WHAT TO PRODUCE: Please look for the string "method" below and report every line in which it occurs.

Dataset entries:
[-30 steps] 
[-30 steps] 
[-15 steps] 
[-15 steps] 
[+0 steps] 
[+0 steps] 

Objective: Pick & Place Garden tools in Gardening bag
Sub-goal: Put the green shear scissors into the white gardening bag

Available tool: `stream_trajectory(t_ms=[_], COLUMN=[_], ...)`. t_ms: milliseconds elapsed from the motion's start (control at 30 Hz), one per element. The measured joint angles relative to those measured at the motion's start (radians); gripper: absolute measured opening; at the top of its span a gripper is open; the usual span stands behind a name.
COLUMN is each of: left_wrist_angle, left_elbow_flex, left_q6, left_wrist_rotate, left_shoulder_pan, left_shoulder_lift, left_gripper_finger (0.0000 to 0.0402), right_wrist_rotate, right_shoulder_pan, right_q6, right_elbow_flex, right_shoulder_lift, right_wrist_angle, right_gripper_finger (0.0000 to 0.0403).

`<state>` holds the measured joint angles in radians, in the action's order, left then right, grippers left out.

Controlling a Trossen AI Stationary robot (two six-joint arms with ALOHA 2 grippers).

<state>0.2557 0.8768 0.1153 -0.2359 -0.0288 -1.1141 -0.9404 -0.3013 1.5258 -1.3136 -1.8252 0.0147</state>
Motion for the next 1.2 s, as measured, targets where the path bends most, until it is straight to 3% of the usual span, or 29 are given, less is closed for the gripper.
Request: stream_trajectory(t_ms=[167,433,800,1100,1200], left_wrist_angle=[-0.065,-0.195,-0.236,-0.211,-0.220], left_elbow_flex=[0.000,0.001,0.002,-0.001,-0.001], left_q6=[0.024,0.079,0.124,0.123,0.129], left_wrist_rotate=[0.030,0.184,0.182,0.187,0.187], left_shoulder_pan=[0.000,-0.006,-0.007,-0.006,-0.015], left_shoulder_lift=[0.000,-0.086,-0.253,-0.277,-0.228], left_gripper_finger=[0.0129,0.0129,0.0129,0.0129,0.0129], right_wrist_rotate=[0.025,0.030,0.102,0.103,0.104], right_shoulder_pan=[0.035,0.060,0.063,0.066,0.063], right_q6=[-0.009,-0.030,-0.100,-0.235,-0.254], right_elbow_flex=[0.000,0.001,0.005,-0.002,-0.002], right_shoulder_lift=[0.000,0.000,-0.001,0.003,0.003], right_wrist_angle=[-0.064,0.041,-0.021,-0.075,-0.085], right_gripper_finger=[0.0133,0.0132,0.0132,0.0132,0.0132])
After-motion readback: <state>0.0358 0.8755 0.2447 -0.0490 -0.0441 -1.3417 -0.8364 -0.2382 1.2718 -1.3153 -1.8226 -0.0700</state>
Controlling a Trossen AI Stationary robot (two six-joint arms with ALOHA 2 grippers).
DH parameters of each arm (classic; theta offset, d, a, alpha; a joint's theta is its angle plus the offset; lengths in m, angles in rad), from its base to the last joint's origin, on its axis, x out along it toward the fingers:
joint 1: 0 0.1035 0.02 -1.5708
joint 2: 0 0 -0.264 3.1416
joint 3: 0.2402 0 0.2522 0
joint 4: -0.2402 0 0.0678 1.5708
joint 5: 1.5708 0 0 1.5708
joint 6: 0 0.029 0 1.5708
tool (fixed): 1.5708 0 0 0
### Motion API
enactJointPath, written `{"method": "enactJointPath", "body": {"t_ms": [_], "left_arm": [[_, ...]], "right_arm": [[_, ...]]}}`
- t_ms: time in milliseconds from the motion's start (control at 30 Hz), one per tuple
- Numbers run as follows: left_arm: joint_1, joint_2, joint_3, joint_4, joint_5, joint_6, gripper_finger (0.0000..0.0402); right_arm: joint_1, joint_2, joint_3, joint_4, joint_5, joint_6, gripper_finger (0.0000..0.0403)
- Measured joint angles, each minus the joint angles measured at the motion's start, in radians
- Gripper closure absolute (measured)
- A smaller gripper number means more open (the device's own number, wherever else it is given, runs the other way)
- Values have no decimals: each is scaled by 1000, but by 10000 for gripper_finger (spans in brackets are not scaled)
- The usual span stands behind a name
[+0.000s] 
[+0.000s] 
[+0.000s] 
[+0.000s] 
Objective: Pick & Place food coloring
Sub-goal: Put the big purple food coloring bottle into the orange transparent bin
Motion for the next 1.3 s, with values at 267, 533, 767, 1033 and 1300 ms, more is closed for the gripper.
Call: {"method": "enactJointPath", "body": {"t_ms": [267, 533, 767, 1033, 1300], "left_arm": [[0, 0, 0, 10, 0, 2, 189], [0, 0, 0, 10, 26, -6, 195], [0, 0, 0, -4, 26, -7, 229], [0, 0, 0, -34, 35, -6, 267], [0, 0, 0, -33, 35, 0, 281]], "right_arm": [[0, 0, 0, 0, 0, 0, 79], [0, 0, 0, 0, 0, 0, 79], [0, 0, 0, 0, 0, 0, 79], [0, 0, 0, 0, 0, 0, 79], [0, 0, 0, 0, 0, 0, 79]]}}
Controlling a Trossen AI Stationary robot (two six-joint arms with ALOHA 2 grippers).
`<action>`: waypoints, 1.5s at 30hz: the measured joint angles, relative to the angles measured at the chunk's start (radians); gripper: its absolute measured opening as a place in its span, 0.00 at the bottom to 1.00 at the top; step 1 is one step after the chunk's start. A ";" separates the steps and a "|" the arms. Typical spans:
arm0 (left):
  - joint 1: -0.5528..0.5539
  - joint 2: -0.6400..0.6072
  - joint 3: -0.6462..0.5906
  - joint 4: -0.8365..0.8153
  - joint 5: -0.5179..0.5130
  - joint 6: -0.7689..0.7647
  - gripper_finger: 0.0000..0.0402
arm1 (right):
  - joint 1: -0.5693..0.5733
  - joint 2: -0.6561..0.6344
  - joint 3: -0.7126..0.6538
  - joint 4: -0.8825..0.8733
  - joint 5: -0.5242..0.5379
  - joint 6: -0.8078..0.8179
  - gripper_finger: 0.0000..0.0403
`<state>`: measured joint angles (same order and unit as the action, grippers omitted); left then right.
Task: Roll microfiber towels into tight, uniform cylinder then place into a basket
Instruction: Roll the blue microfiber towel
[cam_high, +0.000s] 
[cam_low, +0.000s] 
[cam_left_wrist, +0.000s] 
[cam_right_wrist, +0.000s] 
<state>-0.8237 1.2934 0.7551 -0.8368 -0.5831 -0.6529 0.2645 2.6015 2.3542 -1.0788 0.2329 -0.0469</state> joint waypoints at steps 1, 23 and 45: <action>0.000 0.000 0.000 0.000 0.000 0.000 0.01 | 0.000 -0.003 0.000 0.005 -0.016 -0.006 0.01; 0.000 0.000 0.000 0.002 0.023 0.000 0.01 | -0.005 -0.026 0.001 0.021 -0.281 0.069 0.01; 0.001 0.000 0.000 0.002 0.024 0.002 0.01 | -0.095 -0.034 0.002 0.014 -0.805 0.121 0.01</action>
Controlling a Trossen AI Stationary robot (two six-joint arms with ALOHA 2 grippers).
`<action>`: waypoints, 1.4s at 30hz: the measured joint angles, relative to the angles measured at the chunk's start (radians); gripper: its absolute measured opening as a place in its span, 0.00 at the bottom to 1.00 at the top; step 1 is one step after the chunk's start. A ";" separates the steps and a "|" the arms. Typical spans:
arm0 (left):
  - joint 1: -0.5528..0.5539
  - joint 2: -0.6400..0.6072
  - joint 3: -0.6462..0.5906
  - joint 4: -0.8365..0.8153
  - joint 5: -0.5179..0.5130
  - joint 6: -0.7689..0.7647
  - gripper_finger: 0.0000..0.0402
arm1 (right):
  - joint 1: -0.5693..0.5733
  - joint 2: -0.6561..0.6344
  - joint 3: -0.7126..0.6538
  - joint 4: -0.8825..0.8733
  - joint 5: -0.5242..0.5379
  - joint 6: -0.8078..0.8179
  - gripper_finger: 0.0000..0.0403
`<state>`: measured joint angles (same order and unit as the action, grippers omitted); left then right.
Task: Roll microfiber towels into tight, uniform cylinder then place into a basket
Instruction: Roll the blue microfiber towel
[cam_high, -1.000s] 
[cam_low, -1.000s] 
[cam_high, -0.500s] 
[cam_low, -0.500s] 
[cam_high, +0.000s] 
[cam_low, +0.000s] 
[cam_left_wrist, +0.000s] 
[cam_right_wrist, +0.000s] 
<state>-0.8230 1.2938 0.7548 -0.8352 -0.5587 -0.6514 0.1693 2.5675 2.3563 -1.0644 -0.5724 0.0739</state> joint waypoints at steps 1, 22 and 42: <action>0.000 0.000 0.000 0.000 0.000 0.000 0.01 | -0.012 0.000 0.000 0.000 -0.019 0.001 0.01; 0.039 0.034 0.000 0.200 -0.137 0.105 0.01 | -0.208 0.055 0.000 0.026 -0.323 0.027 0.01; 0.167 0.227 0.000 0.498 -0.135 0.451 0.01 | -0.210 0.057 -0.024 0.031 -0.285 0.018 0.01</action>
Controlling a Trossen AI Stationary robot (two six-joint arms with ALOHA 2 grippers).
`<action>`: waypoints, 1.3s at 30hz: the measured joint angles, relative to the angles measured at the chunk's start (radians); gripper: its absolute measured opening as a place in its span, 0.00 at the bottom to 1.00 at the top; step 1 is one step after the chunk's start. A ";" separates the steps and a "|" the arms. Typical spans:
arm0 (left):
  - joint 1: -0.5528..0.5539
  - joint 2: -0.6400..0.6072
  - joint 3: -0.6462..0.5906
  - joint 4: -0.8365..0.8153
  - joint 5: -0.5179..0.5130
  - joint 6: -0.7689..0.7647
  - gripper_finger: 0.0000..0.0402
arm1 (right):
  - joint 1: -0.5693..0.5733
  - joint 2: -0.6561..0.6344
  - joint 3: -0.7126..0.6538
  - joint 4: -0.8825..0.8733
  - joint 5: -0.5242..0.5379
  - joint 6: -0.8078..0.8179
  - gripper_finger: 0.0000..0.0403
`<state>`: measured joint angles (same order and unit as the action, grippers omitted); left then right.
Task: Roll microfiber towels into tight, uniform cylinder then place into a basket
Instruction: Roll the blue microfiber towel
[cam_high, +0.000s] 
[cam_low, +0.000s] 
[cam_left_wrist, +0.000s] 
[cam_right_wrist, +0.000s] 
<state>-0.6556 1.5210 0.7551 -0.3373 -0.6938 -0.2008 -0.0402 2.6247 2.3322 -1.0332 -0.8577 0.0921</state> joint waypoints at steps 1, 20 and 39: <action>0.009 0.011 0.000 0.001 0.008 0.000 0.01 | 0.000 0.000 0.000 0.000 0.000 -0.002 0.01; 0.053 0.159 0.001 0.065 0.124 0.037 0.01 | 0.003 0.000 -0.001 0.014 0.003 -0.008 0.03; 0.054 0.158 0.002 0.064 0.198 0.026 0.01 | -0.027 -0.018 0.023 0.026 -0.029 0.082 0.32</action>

ANSWER BOX:
enactJointPath, written `{"method": "enactJointPath", "body": {"t_ms": [_], "left_arm": [[_, ...]], "right_arm": [[_, ...]]}}`
Call: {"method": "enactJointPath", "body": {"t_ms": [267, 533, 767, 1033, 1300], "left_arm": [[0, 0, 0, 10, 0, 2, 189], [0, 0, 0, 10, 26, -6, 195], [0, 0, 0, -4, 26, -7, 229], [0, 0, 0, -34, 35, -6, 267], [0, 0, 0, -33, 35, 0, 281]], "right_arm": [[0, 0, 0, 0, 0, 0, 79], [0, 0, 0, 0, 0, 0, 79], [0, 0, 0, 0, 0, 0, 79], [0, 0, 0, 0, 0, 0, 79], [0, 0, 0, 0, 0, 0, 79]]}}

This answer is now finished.